One of the markets I was stalking today was gold. The 4H trend is clearly down and the third 4H bar this week was a rally back to the MA's. This is where I stalk my setups. However much to my disappointment there was no clear reversal setup on the 1H chart. No trade. There was something better on the 15min chart but I wasn't watching it on that time frame. 

What about silver? You can see that the third 4H bar was a huge up bar that changed the 4H trend to up. Even though there was a doji on the 1H chart I couldn't take this short because the 4H trend had changed to up. 

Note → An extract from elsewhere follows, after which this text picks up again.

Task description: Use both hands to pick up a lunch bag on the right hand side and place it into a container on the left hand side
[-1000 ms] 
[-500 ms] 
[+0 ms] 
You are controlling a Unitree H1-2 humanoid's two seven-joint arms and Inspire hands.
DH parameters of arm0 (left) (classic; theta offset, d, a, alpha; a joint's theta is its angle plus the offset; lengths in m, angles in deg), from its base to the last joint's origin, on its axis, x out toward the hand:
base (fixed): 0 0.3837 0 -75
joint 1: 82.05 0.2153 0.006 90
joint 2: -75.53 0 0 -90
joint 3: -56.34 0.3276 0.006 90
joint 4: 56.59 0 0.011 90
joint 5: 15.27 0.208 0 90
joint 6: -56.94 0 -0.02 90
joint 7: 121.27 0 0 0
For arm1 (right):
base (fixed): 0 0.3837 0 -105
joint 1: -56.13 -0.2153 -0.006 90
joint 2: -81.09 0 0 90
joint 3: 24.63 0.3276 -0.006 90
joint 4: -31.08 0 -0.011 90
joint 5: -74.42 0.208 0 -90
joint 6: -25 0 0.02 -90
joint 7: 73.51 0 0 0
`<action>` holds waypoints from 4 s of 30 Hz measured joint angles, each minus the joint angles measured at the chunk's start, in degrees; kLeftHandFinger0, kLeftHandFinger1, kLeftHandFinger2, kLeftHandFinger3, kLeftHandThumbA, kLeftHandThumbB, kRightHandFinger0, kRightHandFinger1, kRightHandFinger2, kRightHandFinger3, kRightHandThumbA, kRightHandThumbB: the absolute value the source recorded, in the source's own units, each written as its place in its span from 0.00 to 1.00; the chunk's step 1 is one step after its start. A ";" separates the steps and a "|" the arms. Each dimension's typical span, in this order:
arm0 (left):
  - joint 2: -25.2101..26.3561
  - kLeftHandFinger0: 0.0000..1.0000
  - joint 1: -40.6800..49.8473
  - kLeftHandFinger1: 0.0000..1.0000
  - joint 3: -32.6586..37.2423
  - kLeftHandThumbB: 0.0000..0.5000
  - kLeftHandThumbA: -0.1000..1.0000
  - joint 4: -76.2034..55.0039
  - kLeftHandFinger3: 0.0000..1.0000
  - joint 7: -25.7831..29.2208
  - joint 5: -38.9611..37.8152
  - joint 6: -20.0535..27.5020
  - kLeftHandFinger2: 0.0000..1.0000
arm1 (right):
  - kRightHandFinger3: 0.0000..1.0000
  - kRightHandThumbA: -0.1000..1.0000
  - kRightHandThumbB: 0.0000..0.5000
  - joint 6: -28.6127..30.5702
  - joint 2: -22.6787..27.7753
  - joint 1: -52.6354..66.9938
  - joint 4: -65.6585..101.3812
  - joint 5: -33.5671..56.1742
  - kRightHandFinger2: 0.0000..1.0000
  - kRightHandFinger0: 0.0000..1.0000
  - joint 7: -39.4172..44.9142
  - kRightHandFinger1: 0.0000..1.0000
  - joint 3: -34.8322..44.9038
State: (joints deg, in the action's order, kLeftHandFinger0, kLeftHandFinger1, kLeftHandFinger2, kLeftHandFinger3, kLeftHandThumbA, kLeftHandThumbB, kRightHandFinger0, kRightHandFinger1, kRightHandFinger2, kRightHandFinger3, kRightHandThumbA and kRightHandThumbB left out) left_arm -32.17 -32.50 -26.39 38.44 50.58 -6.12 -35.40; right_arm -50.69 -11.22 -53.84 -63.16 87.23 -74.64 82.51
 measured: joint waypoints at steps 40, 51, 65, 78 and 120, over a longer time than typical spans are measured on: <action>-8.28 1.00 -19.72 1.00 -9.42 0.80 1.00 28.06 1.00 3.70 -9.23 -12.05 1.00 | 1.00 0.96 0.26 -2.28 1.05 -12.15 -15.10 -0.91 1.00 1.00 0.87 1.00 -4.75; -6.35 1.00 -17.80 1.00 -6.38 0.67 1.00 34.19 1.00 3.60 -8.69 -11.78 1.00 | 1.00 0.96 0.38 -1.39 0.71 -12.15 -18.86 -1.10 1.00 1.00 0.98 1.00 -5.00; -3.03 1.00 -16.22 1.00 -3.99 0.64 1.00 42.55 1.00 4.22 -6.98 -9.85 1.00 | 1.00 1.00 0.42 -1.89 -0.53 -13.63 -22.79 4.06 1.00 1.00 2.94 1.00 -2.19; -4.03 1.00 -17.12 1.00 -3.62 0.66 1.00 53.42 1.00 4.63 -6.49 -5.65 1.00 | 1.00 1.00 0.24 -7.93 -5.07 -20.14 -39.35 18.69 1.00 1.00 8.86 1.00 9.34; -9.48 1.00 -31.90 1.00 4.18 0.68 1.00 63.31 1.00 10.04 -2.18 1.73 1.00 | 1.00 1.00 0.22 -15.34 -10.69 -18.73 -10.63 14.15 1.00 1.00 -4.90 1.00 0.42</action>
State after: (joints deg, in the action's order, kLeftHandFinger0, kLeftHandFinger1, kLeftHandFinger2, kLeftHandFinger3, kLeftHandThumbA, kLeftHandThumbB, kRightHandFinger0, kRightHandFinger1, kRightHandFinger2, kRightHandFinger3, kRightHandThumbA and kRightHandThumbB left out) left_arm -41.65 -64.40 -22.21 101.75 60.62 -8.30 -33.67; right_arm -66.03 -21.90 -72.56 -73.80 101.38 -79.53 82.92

We've got to wait for perfect setups. Near-enoughs aren't good enough for us. If we ignore our own setup guidelines then we'll ignore important rules that define our edge.


----------



## peter2

I'm also stalking reversals in a few indices (SP500, DAX). They're not system 4T compliant yet although the 4H trends have just changed. If there's further follow through in the US session and tomorrow, they could provide good opportunities.  I'll try to remember to post the trades here if the setups are perfect.


----------



## peter2

11pm (AEST) update: as it's getting near...

AUD:  4T down buy rally is only small, not much happening on other crosses
EUR: 4T down, outside reversal bar qualifies as a System 4B setup as it's sitting on a clear level of support. 
GBP: 4T just up and I prefer this outside reversal bar for a little trade. 

_10:55 Whoa, WTF just happened? 
I had a trade on GBPUSD open with an exit stop as close to my entry as lycra is to the body (not mine). The take profit was miles away at 1.2998, just to have one in the market. 

GBP just spiked straight through my target price. Some one must have said something as there was no news. I love fx when good things happen. 


_
Ignore the update: Things have definitely just changed! I've got to find out what it was.


----------



## peter2

Thank you Mr Barnier, whoever you are.


----------



## peter2

*T05:* EURUSD long: System 4T trend is up, outside rev bar, buy next open.
Bought 1.1605, SL 1.1580, 25p risk, Target 1.1643 (+1.5R) recent highs.


Sorry I'm a bit late with this but I thought my comments on why I selected this one might be of interest. 

1. The 1H chart shows that there was an earlier doji reversal setup with a smaller pip risk. However I don't take intraday setups during the Aussie session unless the AUD is involved. 

2. Why not the AUD (outside rev bar also) or the GBPUSD strong trend.
The trend of the AU is down, so no setup using system 4T. The outside rev bar can be used by itself as a setup as described at the start of this thread, but I preferred the EU. 

The trend of the GBPUSD is much stronger, so why not buy this one. For me it's too far from the MA's and is due for a pull-back which may provide a much better RR opportunity. Or price just bolts higher and I miss out. I'm happy with either outcome. 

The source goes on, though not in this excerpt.